#### [Exercise brief]
Reproduce exactly the stretch of lines running from the line with "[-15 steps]" to the end of the entries below.

******

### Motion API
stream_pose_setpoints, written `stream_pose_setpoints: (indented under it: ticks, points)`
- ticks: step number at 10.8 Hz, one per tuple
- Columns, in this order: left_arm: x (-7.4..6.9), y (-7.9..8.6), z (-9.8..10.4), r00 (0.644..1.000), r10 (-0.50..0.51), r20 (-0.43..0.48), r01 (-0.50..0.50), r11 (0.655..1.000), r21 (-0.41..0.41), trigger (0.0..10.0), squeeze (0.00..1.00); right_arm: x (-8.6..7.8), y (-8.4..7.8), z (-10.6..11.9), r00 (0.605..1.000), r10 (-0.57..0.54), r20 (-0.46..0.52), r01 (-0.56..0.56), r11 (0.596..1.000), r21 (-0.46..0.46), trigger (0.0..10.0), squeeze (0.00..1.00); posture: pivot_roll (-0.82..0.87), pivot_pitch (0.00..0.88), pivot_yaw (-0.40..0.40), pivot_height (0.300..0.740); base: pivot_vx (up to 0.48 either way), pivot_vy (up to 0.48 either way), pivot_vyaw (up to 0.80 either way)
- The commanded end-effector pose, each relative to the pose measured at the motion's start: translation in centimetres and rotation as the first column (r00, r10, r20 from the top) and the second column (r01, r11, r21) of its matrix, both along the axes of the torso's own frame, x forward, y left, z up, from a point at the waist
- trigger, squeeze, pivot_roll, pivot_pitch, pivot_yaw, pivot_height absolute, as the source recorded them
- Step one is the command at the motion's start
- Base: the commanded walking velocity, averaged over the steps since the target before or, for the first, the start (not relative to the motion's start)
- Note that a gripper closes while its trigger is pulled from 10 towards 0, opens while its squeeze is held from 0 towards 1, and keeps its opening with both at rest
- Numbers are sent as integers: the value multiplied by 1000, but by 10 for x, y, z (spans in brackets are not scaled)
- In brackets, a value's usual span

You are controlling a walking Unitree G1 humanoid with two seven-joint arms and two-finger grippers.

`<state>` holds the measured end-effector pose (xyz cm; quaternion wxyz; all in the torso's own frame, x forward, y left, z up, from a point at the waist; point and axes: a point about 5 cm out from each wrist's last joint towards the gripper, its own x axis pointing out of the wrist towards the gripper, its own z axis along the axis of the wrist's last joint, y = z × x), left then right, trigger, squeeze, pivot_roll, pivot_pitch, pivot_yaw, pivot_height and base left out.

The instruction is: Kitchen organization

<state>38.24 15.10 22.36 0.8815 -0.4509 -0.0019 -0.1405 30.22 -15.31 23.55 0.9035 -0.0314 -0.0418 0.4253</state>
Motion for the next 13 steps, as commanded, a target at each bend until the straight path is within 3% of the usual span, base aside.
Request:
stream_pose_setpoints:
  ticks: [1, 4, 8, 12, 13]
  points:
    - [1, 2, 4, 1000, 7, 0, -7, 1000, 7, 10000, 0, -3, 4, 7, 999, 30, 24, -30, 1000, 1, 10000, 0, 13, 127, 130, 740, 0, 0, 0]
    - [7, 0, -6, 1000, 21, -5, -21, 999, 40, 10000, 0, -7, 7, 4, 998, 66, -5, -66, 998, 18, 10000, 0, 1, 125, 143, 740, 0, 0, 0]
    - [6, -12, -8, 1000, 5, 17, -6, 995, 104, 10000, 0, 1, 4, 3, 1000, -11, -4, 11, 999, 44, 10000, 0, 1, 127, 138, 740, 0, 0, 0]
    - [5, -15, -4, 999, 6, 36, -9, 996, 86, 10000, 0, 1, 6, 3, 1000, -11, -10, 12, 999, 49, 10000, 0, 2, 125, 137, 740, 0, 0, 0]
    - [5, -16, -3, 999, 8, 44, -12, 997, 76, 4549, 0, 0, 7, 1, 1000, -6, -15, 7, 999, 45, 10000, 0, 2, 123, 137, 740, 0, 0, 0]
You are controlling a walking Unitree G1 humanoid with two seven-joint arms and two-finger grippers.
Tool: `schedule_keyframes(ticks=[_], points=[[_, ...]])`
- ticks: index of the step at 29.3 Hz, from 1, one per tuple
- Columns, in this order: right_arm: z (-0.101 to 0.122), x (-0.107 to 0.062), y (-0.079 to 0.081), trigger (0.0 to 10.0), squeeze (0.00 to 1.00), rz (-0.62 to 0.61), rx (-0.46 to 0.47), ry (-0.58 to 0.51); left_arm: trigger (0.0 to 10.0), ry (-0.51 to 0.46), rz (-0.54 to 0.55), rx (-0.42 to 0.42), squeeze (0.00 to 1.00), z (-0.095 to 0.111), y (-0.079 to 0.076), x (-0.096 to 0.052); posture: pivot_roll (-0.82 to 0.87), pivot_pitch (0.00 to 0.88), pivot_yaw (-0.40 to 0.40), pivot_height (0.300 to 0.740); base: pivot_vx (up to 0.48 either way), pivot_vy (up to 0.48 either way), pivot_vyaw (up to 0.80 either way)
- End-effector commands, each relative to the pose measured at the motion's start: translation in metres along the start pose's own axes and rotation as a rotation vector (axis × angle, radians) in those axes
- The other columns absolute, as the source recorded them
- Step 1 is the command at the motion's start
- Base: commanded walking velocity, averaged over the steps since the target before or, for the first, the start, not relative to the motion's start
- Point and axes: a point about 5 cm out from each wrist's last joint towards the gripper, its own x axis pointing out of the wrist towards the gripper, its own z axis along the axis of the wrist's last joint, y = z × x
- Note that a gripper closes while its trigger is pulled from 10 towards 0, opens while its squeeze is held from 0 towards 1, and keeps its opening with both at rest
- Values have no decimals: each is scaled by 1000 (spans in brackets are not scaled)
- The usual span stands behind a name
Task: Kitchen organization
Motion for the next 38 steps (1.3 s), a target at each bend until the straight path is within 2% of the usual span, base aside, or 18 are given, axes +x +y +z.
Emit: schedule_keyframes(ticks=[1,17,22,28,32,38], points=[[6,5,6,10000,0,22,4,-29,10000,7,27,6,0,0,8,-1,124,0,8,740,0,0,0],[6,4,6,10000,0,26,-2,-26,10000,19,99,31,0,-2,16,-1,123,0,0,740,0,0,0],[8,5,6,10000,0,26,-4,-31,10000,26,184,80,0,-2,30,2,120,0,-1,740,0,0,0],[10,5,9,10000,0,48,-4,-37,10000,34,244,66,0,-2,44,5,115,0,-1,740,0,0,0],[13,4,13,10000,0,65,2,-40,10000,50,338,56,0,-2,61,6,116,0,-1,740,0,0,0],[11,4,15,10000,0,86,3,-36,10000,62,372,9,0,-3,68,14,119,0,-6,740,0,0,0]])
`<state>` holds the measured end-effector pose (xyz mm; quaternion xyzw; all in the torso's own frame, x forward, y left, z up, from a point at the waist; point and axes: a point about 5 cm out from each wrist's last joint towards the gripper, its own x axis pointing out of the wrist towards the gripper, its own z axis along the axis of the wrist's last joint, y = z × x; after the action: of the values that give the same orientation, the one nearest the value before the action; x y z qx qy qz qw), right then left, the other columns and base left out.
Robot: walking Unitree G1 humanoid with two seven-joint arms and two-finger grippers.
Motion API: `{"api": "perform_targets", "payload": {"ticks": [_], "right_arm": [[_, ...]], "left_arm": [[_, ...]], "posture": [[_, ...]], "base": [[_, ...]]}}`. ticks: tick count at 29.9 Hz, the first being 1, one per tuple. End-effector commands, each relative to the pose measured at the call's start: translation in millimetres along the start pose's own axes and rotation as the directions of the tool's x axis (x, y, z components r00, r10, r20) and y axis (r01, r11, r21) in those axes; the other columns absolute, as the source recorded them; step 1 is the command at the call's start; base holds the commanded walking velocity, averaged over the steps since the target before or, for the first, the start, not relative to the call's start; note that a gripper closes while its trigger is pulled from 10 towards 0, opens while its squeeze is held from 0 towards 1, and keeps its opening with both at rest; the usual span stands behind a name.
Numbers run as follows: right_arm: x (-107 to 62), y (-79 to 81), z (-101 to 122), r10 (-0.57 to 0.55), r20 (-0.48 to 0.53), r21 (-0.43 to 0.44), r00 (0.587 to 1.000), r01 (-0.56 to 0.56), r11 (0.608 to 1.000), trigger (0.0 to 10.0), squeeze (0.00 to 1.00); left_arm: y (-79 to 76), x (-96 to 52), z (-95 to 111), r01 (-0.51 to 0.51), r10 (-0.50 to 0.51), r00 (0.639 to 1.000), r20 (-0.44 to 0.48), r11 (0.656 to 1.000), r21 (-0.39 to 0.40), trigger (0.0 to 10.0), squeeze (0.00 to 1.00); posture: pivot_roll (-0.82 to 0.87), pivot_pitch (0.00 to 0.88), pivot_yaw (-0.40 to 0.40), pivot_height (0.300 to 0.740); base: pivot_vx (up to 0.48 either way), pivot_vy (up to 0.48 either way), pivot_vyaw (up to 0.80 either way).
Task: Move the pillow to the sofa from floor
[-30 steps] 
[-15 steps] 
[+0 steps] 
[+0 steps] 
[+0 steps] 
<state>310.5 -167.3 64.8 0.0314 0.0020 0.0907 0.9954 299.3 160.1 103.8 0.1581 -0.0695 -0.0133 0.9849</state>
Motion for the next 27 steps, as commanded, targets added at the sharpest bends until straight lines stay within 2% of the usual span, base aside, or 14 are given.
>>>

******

#### [Your solution]
[-15 steps] 
[+0 steps] 
[+0 steps] 
[+0 steps] 
<state>310.5 -167.3 64.8 0.0314 0.0020 0.0907 0.9954 299.3 160.1 103.8 0.1581 -0.0695 -0.0133 0.9849</state>
Motion for the next 27 steps, as commanded, targets added at the sharpest bends until straight lines stay within 2% of the usual span, base aside, or 14 are given.
>>>

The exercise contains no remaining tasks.